Foreign direct investment (FDI) flows to South Africa fell by over 31% last year to $5.72-billion, from $8.3-billion in 2013, the latest World Investment Report (WIR 2015) shows.
The decline in what is known to be a volatile number, drawn from South African Reserve Bank (SARB) data, came amid a 16% fall in global inflows to $1.23-trillion in 2014, from $1.47-trillion in 2013. The South African figure was better than inflows reported between 2010 and 2012, but below the $7.5-billion recorded in 2009.
The Industrial Development Corporation’s Jorge Maia, who facilitated the release of the flagship United Nations Conference on Trade and Development (Unctad) report in Johannesburg last week, also noted that the 2013 figure had been heavily influenced by the large Barclays Africa transaction.
No details were provided in the report about the sources of the 2014 inflows to South Africa, with the SARB quarterly reports for the period covered by the WIR 2015 referring mainly to loans and equity injections provided to South African subsidiaries of foreign corporations in various sectors, ranging from leisure and telecommunications, to automotive manufacturing and renewable energy.

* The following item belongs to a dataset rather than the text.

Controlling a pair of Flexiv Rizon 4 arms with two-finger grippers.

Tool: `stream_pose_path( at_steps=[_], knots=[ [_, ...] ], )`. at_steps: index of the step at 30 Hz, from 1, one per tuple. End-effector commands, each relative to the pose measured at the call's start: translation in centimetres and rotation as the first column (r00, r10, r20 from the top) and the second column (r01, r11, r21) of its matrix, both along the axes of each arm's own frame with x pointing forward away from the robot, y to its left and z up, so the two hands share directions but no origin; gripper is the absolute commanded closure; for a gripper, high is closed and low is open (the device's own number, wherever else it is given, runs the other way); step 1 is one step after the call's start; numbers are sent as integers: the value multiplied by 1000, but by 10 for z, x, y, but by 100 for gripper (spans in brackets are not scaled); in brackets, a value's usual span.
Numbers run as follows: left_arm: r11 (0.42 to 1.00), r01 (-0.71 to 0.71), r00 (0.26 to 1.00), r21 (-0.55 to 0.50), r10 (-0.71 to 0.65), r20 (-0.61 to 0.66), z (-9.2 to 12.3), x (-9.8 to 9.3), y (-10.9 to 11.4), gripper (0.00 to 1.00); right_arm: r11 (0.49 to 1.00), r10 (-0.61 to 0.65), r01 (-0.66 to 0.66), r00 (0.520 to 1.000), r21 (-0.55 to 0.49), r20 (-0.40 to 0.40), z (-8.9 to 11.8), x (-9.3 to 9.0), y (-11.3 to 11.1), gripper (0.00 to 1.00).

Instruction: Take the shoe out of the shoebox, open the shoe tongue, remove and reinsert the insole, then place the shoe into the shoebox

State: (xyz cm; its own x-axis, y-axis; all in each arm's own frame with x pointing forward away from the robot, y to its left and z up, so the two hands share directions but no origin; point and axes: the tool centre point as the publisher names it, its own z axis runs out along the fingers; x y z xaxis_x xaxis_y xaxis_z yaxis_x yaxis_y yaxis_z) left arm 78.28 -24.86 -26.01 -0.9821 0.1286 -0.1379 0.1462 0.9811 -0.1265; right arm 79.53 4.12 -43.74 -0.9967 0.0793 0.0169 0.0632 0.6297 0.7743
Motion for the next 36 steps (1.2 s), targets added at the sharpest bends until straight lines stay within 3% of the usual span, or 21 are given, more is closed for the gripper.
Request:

Unctad attributed the weaker global FDI figure to the fragility of the global economy, policy uncertainty for investors and elevated geopolitical risks.
South Africa’s slide was far steeper, though, than the 16% decline in global flows and in the fall in the performance of the Southern Africa region, where FDI fell by 2% to $10.8-billion. Inflows to Africa as a whole, meanwhile, remained more or less flat compared with 2013, at $54-billion.
Nevertheless, the report indicates that South Africa was still the largest FDI host economy in Africa, followed by the Republic of Congo ($5.5-billion), Mozambique ($4.9-billion), Egypt ($4.8-billion) and Nigeria ($4.7-billion).
The country’s inward FDI stock of $145-billion also comprised the lion’s share of Southern Africa’s inward FDI stock, which Unctad indicated stood at $195-billion in 2014.
South Africa also remained a leading outward investor, particularly into the rest of the continent, with a 4.3% rise in FDI outflows to $6.9-billion in 2014. The WIR 2015 made specific reference to Nedbank’s agreement to purchase a 20% stake in Togo’s Ecobank for $0.5-billion, as well as Shoprite’s commitment to open 30 new stores on the continent by June.
The report also showed that the outward FDI stock attributable to South African multinationals had increased to $134-billion in 2014, up from $27-billion in 2000 and $15.6-billion in 1995. The report did not provide a breakdown as to the nature and destination of that FDI outward stock.
South Africa was also included in a group of the largest outward investing developing economies along with Brazil, China, Hong Kong (China), India, the Republic of Korea, Malaysia, Mexico, Singapore and Taiwan.
Services continued to be the focus of African firms’ FDI outside Africa, with Woolworths’ acquisition of Australian department store group David Jones for $2.14-billion highlighted. Overall, however, there was an 18% fall in FDI outflows from Africa, from $16-billion in 2013 to $13-billion in 2014.
Investments by developing- country multinational enterprises reached record levels last year, with nine of the 20 largest investor countries from developing or transition economies.